Monographs Details:
Authority:

Britton, Nathaniel L. Flora Borinqueña.
Family:

Malvaceae
Scientific Name:

Hibiscus brasiliensis L.
Description:

Species Description - Quite different in aspect from the tall, large-flowered kinds of Hibiscus, but similar to them in flower-structure, this low, slender shrub, for which no popular names are recorded, inhabits the dry southern and southwestern parts of Porto Rico at lower elevations, in the West Indies it grows in Jamaica, from Cuba eastward to St. Thomas and St. Croix, on St. Bart's and on Curaçao; distribution on the continent extends from Mexico to Venezuela. The shrub is sometimes grown in flower gardens. This species differs from all others of the genus found in Porto Rico by having seeds covered with cotton-like hairs. An account of the genus Hibiscus will be found with our description of Hibiscus bifurcatus.
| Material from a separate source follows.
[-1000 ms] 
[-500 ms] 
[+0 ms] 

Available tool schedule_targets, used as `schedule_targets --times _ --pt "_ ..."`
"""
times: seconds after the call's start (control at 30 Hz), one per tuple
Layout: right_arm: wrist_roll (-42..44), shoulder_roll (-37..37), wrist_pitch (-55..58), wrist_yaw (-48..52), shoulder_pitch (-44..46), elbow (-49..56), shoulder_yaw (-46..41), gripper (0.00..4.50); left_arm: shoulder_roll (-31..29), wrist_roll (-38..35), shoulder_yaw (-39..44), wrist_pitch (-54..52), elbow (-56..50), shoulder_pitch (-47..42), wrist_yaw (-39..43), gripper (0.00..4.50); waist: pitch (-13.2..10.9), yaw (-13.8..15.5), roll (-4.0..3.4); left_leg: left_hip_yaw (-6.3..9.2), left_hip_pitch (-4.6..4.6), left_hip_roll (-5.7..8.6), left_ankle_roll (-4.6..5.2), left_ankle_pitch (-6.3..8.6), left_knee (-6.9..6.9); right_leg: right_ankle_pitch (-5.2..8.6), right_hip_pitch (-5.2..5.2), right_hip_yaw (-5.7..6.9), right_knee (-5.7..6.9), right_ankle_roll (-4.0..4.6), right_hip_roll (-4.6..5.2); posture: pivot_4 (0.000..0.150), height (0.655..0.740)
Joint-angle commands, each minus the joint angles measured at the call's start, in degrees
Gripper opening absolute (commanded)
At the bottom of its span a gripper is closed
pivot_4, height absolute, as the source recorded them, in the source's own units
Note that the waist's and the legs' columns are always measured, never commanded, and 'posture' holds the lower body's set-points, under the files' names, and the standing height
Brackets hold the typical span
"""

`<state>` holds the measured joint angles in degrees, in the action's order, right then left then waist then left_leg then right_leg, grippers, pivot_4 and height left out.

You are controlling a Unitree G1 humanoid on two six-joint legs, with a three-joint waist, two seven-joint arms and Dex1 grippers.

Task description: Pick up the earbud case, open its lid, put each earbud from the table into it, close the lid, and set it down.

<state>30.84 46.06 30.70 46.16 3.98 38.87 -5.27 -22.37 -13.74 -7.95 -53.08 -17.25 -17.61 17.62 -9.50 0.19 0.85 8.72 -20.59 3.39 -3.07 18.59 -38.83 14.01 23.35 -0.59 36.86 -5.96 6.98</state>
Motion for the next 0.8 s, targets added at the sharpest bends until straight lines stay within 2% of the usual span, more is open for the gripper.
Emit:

Hibiscus brasiliensis (Brazilian, but the name is not well-applied, although having priority) is a shrub sometimes about 1 meter high, usually lower, with slender branches, the foliage more or less stellate-hairy. The thin, ovate, or rhombic-ovate, coarsely toothed, pointed leaves are about 8 centimeters long or shorter, stalked, with narrow stipules from 4 to 7 millimeters long. The long-stalked flowers are solitary in the upper leaf-axils; there are 9 or 10, very narrow, pointed involucre-bractlets from 10 to 25 millimeters long; the calyx is about 1 centimeter long, with broad, pointed lobes; the pink, purple or white petals are about twice as long as the calyx. The capsule is about 1 centimeter long, containing several of the characteristically cottony seeds.